9. When you call for them, they just look at you. Nobody tells THEM what to do.
10. They scratch the sofa.
11. They scratch the carpet.
12. They scratch at an empty diaper box that's sitting in the hallway at midnight.
13. They pee on the bathroom floor.
14. They pee in the bathtub.
15. They don't play with the toys you buy them, and play with your shoelace as you're trying to get ready to go.
16. They rub against me when I'm exercising and sweaty...and don't even seem to care.
17. They refuse to eat from their dish unless it is all the way full.
18. When one cat goes out, the other one runs in. Then when that one goes out, the other comes in.
19. If both cats are inside, only one cat must go out at a time. As soon as you let one out and begin to walk away, that's when it's time for the next one to go out. It's a cat code, I swear.
20. Cats always want to come in or go out when I'm watching a movie.
21. They climb the screen door instead of meowing at the door.
22. Their meow can sometimes break the sound barrier.
23. They paw at huge spiders...then let them get away...inside!
24. They paw at mice...then let them get away...inside!!!
25. They race between your feet, trying to trip you.
26. They sense which direction you're headed, then decide to lay down right in your path.
27. If it's muddy outside, there WILL be muddy paw prints ALL over the bathroom...and on your white sheets...and your dry-cleaning-only comforter.
28. If it's too cold and they're waiting to go outside, if you open the door, they will only partially go outside. If you try to nudge them outside, they will back up inside. Process will be repeated several times.
29. If you're in a hurry for a cat to go outside, they will only go partially out, defiantly keeping their tail inside.
30. If you let them lick your toes, you WILL get bitten.
31. If your bed is by a window, they will sit on your pillow while you try to sleep, and swish their tail in your face as they look outside.

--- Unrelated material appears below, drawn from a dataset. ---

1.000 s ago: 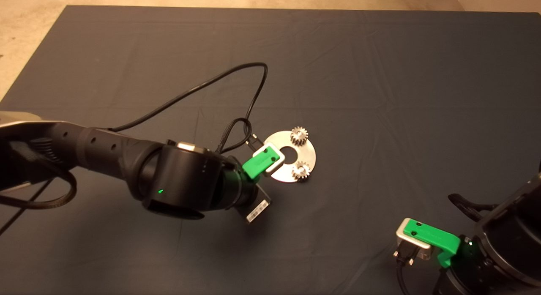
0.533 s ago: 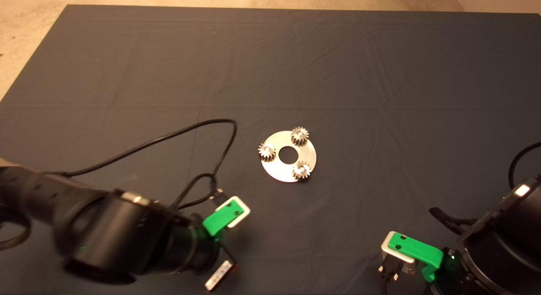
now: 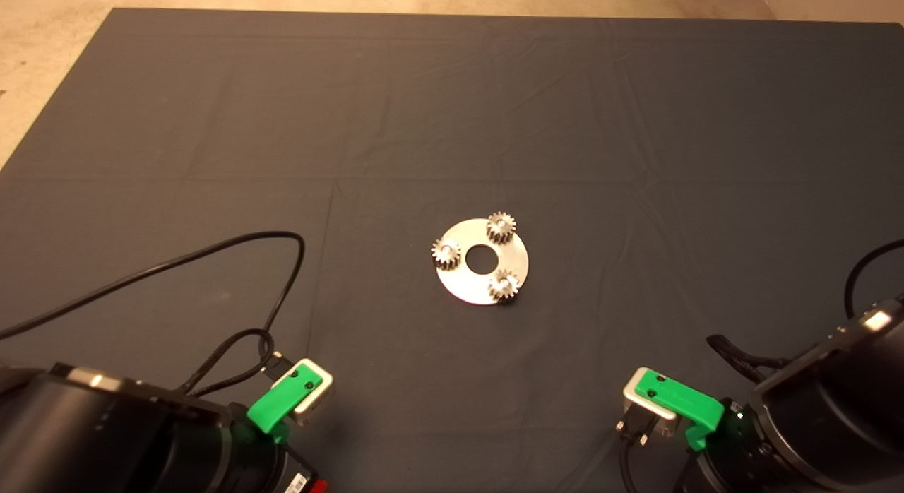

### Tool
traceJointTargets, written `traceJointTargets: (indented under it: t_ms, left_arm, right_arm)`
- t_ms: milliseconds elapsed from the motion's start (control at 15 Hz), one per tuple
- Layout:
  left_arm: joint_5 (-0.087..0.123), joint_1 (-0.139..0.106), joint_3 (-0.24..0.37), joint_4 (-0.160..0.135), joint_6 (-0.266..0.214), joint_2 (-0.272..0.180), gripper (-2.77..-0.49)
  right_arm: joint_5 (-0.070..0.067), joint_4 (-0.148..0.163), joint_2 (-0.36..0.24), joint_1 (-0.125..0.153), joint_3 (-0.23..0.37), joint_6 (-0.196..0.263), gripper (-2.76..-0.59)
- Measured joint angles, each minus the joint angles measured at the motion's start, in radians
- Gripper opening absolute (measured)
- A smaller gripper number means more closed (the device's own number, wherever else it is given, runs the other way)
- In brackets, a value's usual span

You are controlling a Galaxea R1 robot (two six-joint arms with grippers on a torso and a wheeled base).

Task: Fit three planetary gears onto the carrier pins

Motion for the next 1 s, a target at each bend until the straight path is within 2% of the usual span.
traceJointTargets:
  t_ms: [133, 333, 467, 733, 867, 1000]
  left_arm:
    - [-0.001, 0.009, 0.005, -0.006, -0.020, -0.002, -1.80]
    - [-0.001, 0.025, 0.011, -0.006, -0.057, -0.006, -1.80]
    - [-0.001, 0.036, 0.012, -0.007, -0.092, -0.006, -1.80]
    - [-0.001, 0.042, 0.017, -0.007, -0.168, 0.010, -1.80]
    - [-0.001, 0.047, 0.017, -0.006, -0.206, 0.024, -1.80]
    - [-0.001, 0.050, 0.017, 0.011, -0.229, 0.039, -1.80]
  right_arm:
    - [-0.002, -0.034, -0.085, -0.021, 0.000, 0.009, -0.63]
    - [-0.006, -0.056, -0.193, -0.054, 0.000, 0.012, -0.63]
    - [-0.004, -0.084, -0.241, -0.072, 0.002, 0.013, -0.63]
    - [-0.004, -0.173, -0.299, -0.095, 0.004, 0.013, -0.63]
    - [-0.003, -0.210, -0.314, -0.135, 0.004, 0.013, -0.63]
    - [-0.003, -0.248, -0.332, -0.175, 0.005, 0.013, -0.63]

There is no doubt about it. Cats are annoying!


  1. My Condolences. I am surprised you still have your cats. Isn't it almost like having 6 children instead of 4. Not to mention the cat hair everywhere, or did you say that? My neighbors on both sides have cats and guess where their litter boxes are? My flower beds. It is an apalling smell coming from beds that should be sweet and fragrant. If I wanted cats, I would have one. But I am sure these cats are aware that I don't want one and so they choose our flower beds to smell up. If you see them coming, and crack the door, they take off as fast as they can. They know they shouldn't be here, but they are the nobility and so they come anyway. And what is it about their eyes? They creep me out! Always have. Sneaky rats in disguise is what they are.

    I bet the one good reason for having them is that your boys probably adore them and pets are good for children. Way to put up with all the annoyances for your children. You are a good mom, Kim.

    1. I sense you have strong feelings about cats...;) Cats normally bury their poop, but do you happen to know if any of them are male cats? I'll bet they're spraying, and yes, THAT STINKS!! Sorry you have to have obnoxious cats as neighbors! I feel bad when I catch our cats sitting on our neighbors' porches like they own the joint.